This work systematically identifies three critical vulnerabilities of heterogeneous graph neural networks (HGNNs) under graph backdoor attacks: high injection cost, unreliable trigger activation, and inaccurate attack success rate (ASR) evaluation. To address these, we propose HGBA—the first dedicated backdoor attack framework for HGNNs. HGBA introduces a relation-aware trigger mechanism that leverages backdoor metapaths to establish directed connections between triggers and poisoned nodes; designs two activation strategies—self-node and agnostic—to enhance stealth and adaptability; and revises the ASR evaluation protocol for greater fidelity. Extensive experiments demonstrate that HGBA achieves highly efficient and stealthy injection under low resource budgets, significantly outperforming state-of-the-art methods in ASR. It exhibits strong robustness against feature perturbations and mainstream defenses. Moreover, its core mechanisms are generalizable to homogeneous graph settings.

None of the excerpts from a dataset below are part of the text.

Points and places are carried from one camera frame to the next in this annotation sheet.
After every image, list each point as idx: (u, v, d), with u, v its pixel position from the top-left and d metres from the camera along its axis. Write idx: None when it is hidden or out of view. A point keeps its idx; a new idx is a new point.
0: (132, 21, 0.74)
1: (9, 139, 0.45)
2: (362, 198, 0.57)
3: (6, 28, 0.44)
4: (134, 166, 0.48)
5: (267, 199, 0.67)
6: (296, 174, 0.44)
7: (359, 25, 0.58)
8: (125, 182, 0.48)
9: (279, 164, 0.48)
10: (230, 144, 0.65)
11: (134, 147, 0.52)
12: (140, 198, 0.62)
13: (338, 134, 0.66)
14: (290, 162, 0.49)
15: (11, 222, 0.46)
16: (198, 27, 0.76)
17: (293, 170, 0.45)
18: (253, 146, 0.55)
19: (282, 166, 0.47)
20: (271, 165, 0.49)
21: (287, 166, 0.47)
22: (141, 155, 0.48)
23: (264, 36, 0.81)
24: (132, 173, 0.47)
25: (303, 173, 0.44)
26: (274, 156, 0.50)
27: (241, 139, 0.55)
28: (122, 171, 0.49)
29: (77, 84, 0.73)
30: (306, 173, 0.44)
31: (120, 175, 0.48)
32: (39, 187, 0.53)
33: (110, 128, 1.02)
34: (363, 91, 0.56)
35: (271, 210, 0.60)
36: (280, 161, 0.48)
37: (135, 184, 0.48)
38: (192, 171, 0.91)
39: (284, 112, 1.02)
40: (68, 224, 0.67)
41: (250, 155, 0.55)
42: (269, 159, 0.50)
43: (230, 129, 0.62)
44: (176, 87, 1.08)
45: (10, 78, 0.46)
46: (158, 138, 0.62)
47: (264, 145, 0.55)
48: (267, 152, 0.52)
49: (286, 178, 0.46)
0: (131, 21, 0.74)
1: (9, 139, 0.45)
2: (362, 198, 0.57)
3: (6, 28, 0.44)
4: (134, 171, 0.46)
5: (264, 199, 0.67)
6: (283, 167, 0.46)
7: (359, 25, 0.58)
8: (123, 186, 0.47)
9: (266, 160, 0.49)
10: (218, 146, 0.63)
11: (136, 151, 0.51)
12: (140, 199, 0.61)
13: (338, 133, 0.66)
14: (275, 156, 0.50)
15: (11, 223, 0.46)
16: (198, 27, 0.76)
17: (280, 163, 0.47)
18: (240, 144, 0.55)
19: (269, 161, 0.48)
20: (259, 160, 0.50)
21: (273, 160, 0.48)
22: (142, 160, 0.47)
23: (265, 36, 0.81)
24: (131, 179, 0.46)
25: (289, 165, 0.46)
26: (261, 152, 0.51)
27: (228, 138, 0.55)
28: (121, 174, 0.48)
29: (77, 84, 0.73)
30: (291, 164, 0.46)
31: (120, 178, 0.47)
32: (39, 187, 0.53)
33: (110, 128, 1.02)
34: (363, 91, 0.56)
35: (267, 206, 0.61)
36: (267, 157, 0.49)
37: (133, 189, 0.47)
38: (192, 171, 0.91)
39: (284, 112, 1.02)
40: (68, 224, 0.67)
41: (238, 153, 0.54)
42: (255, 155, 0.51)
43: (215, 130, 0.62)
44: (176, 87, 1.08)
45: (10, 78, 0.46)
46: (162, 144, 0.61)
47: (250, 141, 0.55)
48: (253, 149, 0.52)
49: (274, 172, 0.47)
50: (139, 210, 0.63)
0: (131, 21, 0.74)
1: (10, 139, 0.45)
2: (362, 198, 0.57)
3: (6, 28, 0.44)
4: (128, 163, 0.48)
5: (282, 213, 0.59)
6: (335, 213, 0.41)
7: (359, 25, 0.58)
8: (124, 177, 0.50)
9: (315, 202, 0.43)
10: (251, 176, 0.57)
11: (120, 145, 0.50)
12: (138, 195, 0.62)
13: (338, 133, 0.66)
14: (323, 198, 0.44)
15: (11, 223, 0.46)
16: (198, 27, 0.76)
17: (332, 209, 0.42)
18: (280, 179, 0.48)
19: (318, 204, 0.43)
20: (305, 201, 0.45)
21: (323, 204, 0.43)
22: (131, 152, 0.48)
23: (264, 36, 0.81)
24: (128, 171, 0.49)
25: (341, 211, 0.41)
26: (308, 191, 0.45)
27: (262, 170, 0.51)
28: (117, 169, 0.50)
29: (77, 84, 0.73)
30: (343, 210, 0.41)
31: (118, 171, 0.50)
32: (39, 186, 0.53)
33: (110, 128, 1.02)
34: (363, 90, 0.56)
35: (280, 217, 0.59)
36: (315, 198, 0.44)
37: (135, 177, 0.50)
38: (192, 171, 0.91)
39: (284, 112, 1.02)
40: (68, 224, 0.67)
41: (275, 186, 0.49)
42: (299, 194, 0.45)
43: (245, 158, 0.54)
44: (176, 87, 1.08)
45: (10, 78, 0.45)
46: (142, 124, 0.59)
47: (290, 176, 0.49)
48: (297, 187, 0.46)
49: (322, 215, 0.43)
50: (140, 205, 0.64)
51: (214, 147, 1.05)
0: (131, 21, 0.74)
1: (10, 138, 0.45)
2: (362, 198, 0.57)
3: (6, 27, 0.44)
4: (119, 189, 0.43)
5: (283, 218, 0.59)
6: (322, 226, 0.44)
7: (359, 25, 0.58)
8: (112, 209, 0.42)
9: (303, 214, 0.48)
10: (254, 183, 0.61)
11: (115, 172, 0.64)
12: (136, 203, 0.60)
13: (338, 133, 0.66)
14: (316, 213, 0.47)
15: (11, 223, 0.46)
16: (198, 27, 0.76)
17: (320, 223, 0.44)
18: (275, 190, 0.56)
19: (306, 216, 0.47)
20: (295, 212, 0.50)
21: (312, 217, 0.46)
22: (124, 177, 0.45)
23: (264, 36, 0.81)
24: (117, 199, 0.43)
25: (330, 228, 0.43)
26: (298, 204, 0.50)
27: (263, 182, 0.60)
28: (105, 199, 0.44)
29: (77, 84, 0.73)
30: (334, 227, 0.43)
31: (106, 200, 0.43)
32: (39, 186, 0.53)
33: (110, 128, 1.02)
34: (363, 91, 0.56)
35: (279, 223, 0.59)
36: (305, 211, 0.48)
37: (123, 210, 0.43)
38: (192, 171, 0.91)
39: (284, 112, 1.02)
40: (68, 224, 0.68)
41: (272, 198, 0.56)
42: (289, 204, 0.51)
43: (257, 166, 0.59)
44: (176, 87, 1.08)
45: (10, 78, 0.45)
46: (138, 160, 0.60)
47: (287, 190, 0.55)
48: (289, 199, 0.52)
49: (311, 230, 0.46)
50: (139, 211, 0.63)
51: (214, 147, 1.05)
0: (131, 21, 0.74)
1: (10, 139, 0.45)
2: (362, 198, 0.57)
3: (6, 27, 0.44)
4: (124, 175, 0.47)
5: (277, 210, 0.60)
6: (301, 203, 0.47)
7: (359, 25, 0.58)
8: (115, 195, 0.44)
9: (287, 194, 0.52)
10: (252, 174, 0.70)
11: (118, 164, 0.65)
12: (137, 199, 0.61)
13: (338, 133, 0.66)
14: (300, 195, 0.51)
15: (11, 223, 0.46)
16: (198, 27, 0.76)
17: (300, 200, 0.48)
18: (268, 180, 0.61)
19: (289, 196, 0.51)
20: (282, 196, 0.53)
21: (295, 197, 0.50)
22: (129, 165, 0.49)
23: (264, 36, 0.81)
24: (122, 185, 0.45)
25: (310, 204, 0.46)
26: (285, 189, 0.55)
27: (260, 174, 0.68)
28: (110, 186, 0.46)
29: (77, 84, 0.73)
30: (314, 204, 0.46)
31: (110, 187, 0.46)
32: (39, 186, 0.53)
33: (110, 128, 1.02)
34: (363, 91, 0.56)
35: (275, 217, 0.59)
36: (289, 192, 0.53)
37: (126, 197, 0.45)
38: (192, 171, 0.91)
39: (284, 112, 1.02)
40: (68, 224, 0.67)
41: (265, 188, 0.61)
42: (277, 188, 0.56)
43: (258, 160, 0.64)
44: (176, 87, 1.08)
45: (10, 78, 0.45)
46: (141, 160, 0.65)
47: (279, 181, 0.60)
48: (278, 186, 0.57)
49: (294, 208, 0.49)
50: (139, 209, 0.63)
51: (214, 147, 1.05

Heterogeneous Graph Neural Networks (HGNNs) excel in modeling complex, multi-typed relationships across diverse domains, yet their vulnerability to backdoor attacks remains unexplored. To address this gap, we conduct the first investigation into the susceptibility of HGNNs to existing graph backdoor attacks, revealing three critical issues: (1) high attack budget required for effective backdoor injection, (2) inefficient and unreliable backdoor activation, and (3) inaccurate attack effectiveness evaluation. To tackle these issues, we propose the Heterogeneous Graph Backdoor Attack (HGBA), the first backdoor attack specifically designed for HGNNs, introducing a novel relation-based trigger mechanism that establishes specific connections between a strategically selected trigger node and poisoned nodes via the backdoor metapath. HGBA achieves efficient and stealthy backdoor injection with minimal structural modifications and supports easy backdoor activation through two flexible strategies: Self-Node Attack and Indiscriminate Attack. Additionally, we improve the ASR measurement protocol, enabling a more accurate assessment of attack effectiveness. Extensive experiments demonstrate that HGBA far surpasses multiple state-of-the-art graph backdoor attacks in black-box settings, efficiently attacking HGNNs with low attack budgets. Ablation studies show that the strength of HBGA benefits from our trigger node selection method and backdoor metapath selection strategy. In addition, HGBA shows superior robustness against node feature perturbations and multiple types of existing graph backdoor defense mechanisms. Finally, extension experiments demonstrate that the relation-based trigger mechanism can effectively extend to tasks in homogeneous graph scenarios, thereby posing severe threats to broader security-critical domains.